Work to complete »
Please reproduce exactly the lines from the start of the records through the one containing "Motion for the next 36", and nothing more.

** Opening Given records block **

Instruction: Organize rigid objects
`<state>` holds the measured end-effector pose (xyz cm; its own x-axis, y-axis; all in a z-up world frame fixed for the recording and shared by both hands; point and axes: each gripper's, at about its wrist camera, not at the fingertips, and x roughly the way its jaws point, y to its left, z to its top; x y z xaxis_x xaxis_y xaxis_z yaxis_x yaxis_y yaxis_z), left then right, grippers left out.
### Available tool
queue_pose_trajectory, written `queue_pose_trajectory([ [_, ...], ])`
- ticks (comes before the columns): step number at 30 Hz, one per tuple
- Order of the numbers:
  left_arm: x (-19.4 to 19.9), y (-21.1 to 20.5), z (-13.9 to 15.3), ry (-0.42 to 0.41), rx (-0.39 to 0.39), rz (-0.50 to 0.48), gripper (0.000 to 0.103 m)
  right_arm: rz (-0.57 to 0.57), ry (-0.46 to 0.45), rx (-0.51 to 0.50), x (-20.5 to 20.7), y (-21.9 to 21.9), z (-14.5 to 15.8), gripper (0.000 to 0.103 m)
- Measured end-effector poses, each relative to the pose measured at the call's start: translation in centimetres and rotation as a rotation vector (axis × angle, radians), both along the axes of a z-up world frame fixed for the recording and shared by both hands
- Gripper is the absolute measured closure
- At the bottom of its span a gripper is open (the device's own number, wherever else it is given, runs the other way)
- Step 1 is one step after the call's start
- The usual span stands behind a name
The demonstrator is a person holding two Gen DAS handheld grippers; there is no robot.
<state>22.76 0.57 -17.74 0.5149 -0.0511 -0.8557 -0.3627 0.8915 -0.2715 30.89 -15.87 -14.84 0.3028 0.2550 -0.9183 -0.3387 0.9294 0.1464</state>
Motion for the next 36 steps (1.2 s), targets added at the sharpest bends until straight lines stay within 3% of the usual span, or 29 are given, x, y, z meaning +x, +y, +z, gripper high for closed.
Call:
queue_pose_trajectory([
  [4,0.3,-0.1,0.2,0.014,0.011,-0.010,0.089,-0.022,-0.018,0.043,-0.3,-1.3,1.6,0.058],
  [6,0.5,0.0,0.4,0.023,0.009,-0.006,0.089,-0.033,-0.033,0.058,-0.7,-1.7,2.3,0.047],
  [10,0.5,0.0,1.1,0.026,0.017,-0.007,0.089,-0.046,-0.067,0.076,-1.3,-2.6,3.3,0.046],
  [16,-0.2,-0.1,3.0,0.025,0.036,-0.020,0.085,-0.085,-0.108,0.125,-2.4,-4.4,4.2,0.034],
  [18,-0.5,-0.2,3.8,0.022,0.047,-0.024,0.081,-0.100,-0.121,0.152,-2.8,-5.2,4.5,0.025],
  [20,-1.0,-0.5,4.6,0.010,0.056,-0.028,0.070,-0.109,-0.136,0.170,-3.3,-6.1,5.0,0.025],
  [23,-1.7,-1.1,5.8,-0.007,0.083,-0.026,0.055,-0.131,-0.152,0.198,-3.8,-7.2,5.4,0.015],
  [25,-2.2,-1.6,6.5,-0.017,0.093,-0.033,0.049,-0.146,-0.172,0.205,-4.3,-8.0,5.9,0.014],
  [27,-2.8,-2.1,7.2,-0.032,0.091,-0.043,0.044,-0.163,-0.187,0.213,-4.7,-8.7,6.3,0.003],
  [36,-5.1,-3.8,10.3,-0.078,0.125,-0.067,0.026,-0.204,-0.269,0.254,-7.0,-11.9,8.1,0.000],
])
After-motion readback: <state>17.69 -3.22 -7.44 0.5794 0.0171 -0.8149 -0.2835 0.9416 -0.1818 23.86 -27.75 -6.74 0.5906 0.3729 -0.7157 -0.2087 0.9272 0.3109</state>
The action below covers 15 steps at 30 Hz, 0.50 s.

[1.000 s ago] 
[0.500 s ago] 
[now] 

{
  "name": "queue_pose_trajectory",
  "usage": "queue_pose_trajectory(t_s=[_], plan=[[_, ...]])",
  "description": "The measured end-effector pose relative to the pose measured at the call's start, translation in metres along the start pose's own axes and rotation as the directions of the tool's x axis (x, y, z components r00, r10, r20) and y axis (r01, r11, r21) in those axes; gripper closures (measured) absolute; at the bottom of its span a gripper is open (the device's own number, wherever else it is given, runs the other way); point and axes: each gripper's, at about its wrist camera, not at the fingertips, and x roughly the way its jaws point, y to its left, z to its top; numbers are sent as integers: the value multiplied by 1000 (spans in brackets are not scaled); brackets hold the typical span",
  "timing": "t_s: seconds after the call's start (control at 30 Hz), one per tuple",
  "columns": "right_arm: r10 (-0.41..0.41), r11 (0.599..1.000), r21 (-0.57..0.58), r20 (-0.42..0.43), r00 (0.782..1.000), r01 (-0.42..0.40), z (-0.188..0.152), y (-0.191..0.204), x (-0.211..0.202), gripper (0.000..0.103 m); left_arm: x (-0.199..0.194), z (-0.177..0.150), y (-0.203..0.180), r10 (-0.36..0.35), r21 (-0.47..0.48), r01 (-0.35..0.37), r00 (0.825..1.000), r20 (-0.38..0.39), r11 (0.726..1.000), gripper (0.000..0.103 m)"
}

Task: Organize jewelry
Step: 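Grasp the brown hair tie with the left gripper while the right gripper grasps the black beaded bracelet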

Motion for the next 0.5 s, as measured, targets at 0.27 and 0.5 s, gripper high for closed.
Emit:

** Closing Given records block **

Written solution »
Instruction: Organize rigid objects
`<state>` holds the measured end-effector pose (xyz cm; its own x-axis, y-axis; all in a z-up world frame fixed for the recording and shared by both hands; point and axes: each gripper's, at about its wrist camera, not at the fingertips, and x roughly the way its jaws point, y to its left, z to its top; x y z xaxis_x xaxis_y xaxis_z yaxis_x yaxis_y yaxis_z), left then right, grippers left out.
### Available tool
queue_pose_trajectory, written `queue_pose_trajectory([ [_, ...], ])`
- ticks (comes before the columns): step number at 30 Hz, one per tuple
- Order of the numbers:
  left_arm: x (-19.4 to 19.9), y (-21.1 to 20.5), z (-13.9 to 15.3), ry (-0.42 to 0.41), rx (-0.39 to 0.39), rz (-0.50 to 0.48), gripper (0.000 to 0.103 m)
  right_arm: rz (-0.57 to 0.57), ry (-0.46 to 0.45), rx (-0.51 to 0.50), x (-20.5 to 20.7), y (-21.9 to 21.9), z (-14.5 to 15.8), gripper (0.000 to 0.103 m)
- Measured end-effector poses, each relative to the pose measured at the call's start: translation in centimetres and rotation as a rotation vector (axis × angle, radians), both along the axes of a z-up world frame fixed for the recording and shared by both hands
- Gripper is the absolute measured closure
- At the bottom of its span a gripper is open (the device's own number, wherever else it is given, runs the other way)
- Step 1 is one step after the call's start
- The usual span stands behind a name
The demonstrator is a person holding two Gen DAS handheld grippers; there is no robot.
<state>22.76 0.57 -17.74 0.5149 -0.0511 -0.8557 -0.3627 0.8915 -0.2715 30.89 -15.87 -14.84 0.3028 0.2550 -0.9183 -0.3387 0.9294 0.1464</state>
Motion for the next 36 steps (1.2 s), targets added at the sharpest bends until straight lines stay within 3% of the usual span, or 29 are given, x, y, z meaning +x, +y, +z, gripper high for closed.

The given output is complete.